A backtest is useful as one piece of evidence, not as proof. If your strategy fails a backtest, it is almost certainly a bad strategy. If it passes a backtest, you've filtered out the worst rules, but you haven't proven the strategy will work in live trading. A passing backtest is a necessary condition for a good strategy, not a sufficient one.
How much out-of-sample data do I need?
Statisticians recommend testing on at least 20–30% of your total data. If you have 10 years of data, fit on 7 years and test on 3. If your out-of-sample performance is within 80–90% of in-sample performance, you have some confidence in the strategy. If it drops to 50% or less, the strategy is likely overfit.
Should I backtest my strategy before trading?
Yes, absolutely. Backtesting can screen out strategies that are obviously broken or dependent on errors in your code. But treat the backtest result as a lower bound on returns, not an estimate of future returns. Subtract 5–25% from your backtest return to account for overfitting, costs, and slippage.
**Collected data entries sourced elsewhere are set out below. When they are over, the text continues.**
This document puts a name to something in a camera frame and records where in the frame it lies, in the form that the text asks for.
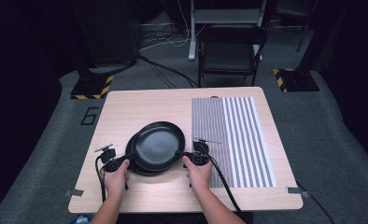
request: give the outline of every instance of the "forearm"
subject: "forearm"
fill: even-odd
[[[120,213],[120,205],[122,204],[121,196],[110,196],[99,208],[96,216],[92,219],[91,224],[115,224],[117,223]]]
[[[210,189],[195,191],[194,193],[209,224],[245,223],[229,210]]]

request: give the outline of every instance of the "human hand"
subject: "human hand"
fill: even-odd
[[[190,179],[192,190],[195,193],[206,189],[209,190],[211,170],[213,168],[211,161],[205,165],[197,166],[186,156],[183,156],[182,160],[189,171],[187,177]]]
[[[123,192],[125,192],[125,183],[129,180],[129,176],[125,174],[125,172],[129,163],[129,160],[123,161],[120,168],[113,173],[105,172],[103,168],[100,170],[100,174],[105,182],[108,197],[120,197]]]

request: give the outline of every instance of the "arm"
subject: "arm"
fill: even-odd
[[[190,179],[192,192],[198,203],[201,205],[207,222],[209,224],[245,223],[231,210],[229,210],[210,190],[209,182],[213,167],[211,161],[206,165],[196,166],[186,156],[184,156],[182,160],[189,170],[187,177]]]
[[[129,163],[128,160],[125,160],[114,173],[101,171],[101,175],[104,176],[107,197],[92,219],[91,224],[115,224],[117,222],[123,194],[125,193],[125,181],[128,180],[125,171]]]

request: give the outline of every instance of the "striped mat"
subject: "striped mat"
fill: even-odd
[[[192,137],[203,139],[230,188],[276,186],[252,97],[193,98]],[[214,172],[211,188],[223,188]]]

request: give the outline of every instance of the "black chair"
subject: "black chair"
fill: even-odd
[[[265,29],[268,27],[273,15],[300,21],[304,27],[300,45],[297,49],[297,52],[299,52],[317,4],[318,0],[269,0],[265,6],[262,27]]]
[[[209,25],[198,35],[198,86],[204,74],[257,75],[268,34],[258,26]],[[253,45],[259,46],[254,52]]]

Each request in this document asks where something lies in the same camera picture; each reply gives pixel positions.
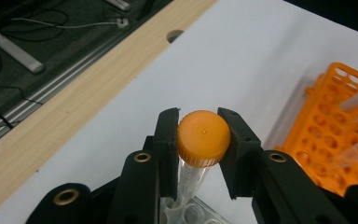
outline wooden edge
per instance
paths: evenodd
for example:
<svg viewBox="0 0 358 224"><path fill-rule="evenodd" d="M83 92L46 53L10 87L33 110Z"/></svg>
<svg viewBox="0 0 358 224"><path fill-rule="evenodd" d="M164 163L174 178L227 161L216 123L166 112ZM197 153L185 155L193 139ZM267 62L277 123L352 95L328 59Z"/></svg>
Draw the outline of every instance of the wooden edge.
<svg viewBox="0 0 358 224"><path fill-rule="evenodd" d="M176 0L0 139L0 204L216 0Z"/></svg>

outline white table surface
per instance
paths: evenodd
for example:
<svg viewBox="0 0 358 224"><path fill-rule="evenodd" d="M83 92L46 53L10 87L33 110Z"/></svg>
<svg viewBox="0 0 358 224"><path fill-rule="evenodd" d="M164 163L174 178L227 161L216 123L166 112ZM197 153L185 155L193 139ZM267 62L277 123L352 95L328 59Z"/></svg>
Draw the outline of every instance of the white table surface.
<svg viewBox="0 0 358 224"><path fill-rule="evenodd" d="M93 190L119 176L171 107L180 119L232 109L264 147L280 144L272 131L289 105L301 107L298 86L332 62L358 69L358 32L279 0L220 0L0 206L0 223L24 223L61 184ZM229 199L219 166L198 196L231 223L255 223L250 199Z"/></svg>

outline orange screw cap
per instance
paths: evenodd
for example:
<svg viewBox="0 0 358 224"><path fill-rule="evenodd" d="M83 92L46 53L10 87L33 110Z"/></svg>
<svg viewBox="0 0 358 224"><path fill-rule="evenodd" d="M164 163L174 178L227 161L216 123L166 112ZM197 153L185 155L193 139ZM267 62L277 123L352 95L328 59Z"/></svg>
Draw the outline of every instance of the orange screw cap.
<svg viewBox="0 0 358 224"><path fill-rule="evenodd" d="M182 160L194 167L205 168L220 162L229 141L228 125L211 111L194 111L178 126L178 153Z"/></svg>

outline white cable
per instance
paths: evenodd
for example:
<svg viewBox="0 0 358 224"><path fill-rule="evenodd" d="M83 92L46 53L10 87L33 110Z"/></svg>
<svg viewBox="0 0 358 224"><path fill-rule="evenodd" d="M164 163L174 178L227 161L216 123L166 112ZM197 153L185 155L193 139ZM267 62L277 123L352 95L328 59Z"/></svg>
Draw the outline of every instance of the white cable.
<svg viewBox="0 0 358 224"><path fill-rule="evenodd" d="M85 25L76 25L76 26L60 26L60 25L54 25L51 23L43 22L43 21L34 21L34 20L30 20L30 19L25 19L25 18L13 18L10 20L11 21L29 21L29 22L39 23L39 24L43 24L46 26L51 26L51 27L56 27L56 28L61 28L61 29L78 29L78 28L85 28L85 27L99 26L99 25L118 25L118 22L113 22L113 21L96 22L96 23L85 24Z"/></svg>

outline dark floor
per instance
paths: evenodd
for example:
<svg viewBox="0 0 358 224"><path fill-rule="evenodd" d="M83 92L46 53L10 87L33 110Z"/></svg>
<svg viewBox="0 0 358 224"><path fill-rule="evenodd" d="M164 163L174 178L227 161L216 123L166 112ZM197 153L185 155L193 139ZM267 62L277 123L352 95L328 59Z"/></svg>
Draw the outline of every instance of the dark floor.
<svg viewBox="0 0 358 224"><path fill-rule="evenodd" d="M0 119L58 75L81 66L77 62L100 57L171 1L127 2L131 10L123 12L104 0L0 0L0 33L45 66L43 72L33 74L0 49ZM116 25L60 29L10 18L63 26L128 18L130 25L122 29Z"/></svg>

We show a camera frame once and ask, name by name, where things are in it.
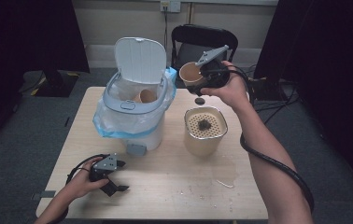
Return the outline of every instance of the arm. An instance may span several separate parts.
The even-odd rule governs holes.
[[[247,98],[244,81],[231,74],[228,84],[219,89],[202,89],[202,94],[218,96],[240,120],[247,144],[296,170],[288,152],[263,124]],[[310,208],[300,187],[272,164],[249,154],[252,172],[269,214],[269,223],[313,223]]]
[[[102,179],[96,182],[89,180],[89,170],[95,161],[99,161],[102,158],[95,158],[87,161],[83,164],[82,170],[80,170],[75,177],[63,187],[60,192],[51,200],[48,207],[36,220],[35,224],[50,223],[59,217],[73,202],[76,198],[83,197],[93,189],[99,189],[106,185],[109,180]]]

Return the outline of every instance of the electrical outlet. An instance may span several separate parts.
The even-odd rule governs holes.
[[[160,2],[160,11],[167,12],[180,12],[180,2],[178,1],[161,1]]]

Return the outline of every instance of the chair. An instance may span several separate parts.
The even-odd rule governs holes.
[[[229,46],[228,52],[219,55],[220,60],[231,62],[238,46],[237,37],[231,32],[215,27],[184,24],[176,27],[171,33],[173,51],[171,55],[171,67],[177,71],[185,64],[197,62],[203,55],[203,51]]]

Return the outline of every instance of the trash can lid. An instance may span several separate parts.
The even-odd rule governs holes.
[[[154,40],[124,37],[115,45],[116,64],[123,79],[160,84],[166,68],[164,47]]]

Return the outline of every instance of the tan container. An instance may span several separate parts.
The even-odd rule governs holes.
[[[195,156],[208,156],[217,150],[228,128],[220,111],[213,106],[190,109],[185,114],[186,149]]]

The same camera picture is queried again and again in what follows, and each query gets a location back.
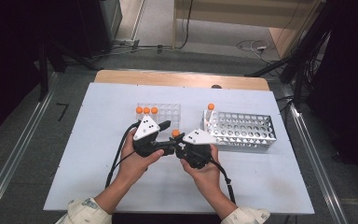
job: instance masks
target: person's left hand
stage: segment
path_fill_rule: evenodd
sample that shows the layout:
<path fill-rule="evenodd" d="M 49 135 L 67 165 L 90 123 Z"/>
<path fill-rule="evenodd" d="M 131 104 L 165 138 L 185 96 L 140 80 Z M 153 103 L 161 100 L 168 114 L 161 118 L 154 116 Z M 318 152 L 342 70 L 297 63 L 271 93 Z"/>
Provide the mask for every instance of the person's left hand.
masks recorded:
<path fill-rule="evenodd" d="M 160 149 L 155 151 L 148 157 L 141 157 L 133 150 L 132 140 L 135 135 L 136 129 L 132 130 L 127 134 L 126 142 L 121 151 L 121 160 L 130 155 L 122 161 L 119 165 L 116 180 L 123 181 L 124 183 L 132 186 L 146 171 L 147 167 L 157 161 L 163 154 L 164 150 Z"/>

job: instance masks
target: white tabletop
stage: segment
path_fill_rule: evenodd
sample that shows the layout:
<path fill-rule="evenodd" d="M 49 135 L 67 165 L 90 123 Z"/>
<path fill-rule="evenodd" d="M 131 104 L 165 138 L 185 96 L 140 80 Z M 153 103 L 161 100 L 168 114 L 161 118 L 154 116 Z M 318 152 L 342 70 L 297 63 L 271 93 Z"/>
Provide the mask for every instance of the white tabletop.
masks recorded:
<path fill-rule="evenodd" d="M 71 200 L 94 197 L 103 190 L 121 137 L 135 122 L 138 103 L 181 104 L 180 131 L 185 133 L 200 127 L 202 111 L 209 103 L 214 103 L 217 111 L 270 115 L 277 141 L 268 150 L 233 152 L 230 147 L 219 146 L 219 160 L 232 180 L 237 205 L 281 214 L 314 213 L 271 91 L 103 83 L 89 85 L 45 210 L 66 210 Z M 161 133 L 158 139 L 167 140 L 169 135 Z M 221 188 L 228 195 L 223 176 Z M 212 213 L 213 209 L 171 155 L 149 167 L 117 211 Z"/>

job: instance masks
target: white sleeve
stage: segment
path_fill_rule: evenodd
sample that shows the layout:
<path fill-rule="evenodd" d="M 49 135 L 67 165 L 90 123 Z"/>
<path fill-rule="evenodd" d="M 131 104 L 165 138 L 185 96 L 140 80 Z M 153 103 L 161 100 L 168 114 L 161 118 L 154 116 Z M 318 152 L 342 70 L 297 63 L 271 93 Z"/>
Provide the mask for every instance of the white sleeve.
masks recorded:
<path fill-rule="evenodd" d="M 93 198 L 71 201 L 68 213 L 56 224 L 111 224 L 112 215 L 107 214 Z"/>
<path fill-rule="evenodd" d="M 269 215 L 266 209 L 239 207 L 223 219 L 221 224 L 262 224 L 269 218 Z"/>

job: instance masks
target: orange knob
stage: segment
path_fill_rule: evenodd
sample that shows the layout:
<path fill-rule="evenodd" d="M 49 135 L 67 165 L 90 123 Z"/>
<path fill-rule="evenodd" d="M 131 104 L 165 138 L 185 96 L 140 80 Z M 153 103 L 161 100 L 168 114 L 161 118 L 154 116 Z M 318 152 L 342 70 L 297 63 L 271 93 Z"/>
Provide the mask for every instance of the orange knob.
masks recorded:
<path fill-rule="evenodd" d="M 177 137 L 177 136 L 179 136 L 179 134 L 180 134 L 180 132 L 177 129 L 172 131 L 172 137 Z"/>
<path fill-rule="evenodd" d="M 214 104 L 208 104 L 208 109 L 209 110 L 214 110 Z"/>
<path fill-rule="evenodd" d="M 152 107 L 152 114 L 157 114 L 158 113 L 158 109 L 156 107 Z"/>
<path fill-rule="evenodd" d="M 136 107 L 137 114 L 142 114 L 142 112 L 144 112 L 144 110 L 140 106 Z"/>
<path fill-rule="evenodd" d="M 144 113 L 145 113 L 145 114 L 149 114 L 149 113 L 150 113 L 149 107 L 145 107 L 145 108 L 144 108 Z"/>

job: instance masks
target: test tube rack
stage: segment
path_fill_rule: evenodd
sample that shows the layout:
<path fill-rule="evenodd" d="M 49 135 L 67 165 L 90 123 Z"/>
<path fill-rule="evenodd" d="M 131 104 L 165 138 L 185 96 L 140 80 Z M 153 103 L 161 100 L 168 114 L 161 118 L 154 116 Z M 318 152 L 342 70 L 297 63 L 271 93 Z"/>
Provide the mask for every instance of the test tube rack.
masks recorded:
<path fill-rule="evenodd" d="M 277 140 L 271 116 L 212 111 L 207 120 L 207 113 L 204 110 L 201 128 L 219 145 L 267 149 Z"/>
<path fill-rule="evenodd" d="M 165 120 L 171 121 L 171 127 L 169 130 L 179 129 L 181 119 L 181 105 L 180 104 L 155 104 L 155 103 L 138 103 L 141 108 L 153 108 L 158 110 L 158 113 L 153 115 L 149 114 L 152 120 L 157 124 L 164 122 Z"/>
Why do professionals still use backtests if they're so flawed?
Backtests are flawed, but the alternative—trading without testing—is worse. A backtest that filters out bad ideas is valuable. The key is to backtest honestly, account for real-world costs, and treat the results with skepticism.
What if my backtest shows the strategy works in multiple different time periods?
That's a good sign. If a strategy was profitable in 2010–2014, 2015–2019, and 2020–2024 (in different market conditions), it has some chance of robustness. But still test it out-of-sample, trade it with smaller position sizes initially, and monitor live results against backtest predictions.
How do I know if my backtest is overfit?
Compare in-sample returns to out-of-sample returns. If in-sample returns are much higher, your strategy is likely overfit. Also test your strategy on data from different asset classes or time periods. A strategy that only works on one stock or one decade is probably overfit.
Should I avoid backtesting altogether?
No. Backtesting is a valuable tool for screening ideas quickly. The mistake is treating a backtest result as a guarantee. Use backtests to identify promising strategies, then validate them with walk-forward testing, out-of-sample testing, and eventually live trading with small position sizes.
Related concepts
- The Honest Evidence on Technical Analysis
- Curve Fitting and Overfitting
- Data Mining Bias
- Look-Ahead Bias
- Why Patterns Look Better in Hindsight
Summary
Backtests are deceptively persuasive because they reduce complex market dynamics to a single number: past return. But that number tells you how a strategy would have performed in a world the strategy's designer could have known was coming. It says nothing about how the strategy will perform when facing an unknown future. The cardinal flaws of backtests—overfitting, missing costs, ignored liquidity, regime shifts—are not bugs in backtesting software; they are features of any analysis that tries to predict the future using the past. A backtest that passes rigorous out-of-sample validation is a better candidate for live trading than one that does not, but even a robust backtest is only a necessary condition, not a sufficient one. The only true test is live money, real slippage, actual costs, and genuine uncertainty.